• About this exercise
Show, from the entries below, every line in which "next" appears.

[Records from a data source]
· · · · · · ·

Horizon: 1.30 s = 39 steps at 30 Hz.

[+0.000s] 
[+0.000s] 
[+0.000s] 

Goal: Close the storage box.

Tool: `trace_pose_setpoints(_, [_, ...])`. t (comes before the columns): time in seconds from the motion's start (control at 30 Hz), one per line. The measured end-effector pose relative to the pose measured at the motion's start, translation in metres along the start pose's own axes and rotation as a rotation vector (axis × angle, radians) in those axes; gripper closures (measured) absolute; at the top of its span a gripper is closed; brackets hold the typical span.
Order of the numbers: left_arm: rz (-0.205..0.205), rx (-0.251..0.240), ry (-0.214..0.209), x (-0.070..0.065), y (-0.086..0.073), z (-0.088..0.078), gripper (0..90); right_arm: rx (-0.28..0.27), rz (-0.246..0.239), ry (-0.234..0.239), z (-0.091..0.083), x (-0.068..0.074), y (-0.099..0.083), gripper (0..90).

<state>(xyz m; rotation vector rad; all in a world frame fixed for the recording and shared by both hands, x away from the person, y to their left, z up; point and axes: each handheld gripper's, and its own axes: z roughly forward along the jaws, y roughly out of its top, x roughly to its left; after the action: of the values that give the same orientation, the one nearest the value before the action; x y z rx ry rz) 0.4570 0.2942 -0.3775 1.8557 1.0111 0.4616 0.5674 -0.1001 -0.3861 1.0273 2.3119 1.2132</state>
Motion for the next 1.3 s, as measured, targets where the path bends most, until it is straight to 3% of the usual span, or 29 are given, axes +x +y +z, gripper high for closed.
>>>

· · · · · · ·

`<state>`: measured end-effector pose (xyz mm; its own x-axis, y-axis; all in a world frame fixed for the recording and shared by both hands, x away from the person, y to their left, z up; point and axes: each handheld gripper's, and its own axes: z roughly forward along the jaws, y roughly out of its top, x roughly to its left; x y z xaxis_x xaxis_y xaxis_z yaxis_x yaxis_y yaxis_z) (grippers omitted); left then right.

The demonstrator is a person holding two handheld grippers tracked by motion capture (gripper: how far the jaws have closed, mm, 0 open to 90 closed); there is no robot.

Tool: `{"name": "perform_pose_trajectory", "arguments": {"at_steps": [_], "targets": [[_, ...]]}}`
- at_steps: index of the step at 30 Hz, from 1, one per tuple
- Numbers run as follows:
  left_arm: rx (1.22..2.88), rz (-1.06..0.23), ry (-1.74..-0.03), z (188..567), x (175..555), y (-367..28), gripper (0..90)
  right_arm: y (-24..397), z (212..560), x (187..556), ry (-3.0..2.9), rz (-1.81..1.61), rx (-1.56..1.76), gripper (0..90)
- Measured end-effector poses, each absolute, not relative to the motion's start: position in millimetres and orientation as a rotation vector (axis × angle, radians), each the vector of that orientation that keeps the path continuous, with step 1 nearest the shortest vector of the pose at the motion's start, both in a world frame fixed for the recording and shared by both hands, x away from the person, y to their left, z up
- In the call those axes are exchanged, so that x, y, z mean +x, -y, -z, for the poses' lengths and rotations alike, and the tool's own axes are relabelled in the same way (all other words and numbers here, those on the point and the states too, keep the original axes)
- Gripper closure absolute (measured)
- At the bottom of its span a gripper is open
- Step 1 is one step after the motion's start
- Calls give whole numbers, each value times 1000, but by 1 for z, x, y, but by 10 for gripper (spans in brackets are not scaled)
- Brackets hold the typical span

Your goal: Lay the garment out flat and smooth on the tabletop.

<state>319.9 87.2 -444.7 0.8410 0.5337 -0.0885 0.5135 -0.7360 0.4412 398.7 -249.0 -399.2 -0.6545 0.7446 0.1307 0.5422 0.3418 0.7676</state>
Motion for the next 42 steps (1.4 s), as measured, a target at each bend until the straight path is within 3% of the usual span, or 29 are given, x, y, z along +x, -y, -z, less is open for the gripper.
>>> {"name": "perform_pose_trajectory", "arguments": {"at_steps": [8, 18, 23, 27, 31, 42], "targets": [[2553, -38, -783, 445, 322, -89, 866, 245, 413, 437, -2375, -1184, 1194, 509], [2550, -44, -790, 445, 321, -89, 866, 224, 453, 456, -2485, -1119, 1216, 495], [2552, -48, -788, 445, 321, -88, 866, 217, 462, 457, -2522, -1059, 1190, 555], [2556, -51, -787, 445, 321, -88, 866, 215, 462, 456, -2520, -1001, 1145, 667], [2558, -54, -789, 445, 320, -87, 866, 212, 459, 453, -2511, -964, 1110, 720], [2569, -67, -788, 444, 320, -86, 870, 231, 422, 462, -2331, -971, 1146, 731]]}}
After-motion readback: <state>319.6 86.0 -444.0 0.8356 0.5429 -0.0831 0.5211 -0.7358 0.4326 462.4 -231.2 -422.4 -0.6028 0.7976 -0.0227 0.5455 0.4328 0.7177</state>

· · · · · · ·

• Output for this task
Motion for the next 1.3 s, as measured, targets where the path bends most, until it is straight to 3% of the usual span, or 29 are given, axes +x +y +z, gripper high for closed.
Motion for the next 42 steps (1.4 s), as measured, a target at each bend until the straight path is within 3% of the usual span, or 29 are given, x, y, z along +x, -y, -z, less is open for the gripper.

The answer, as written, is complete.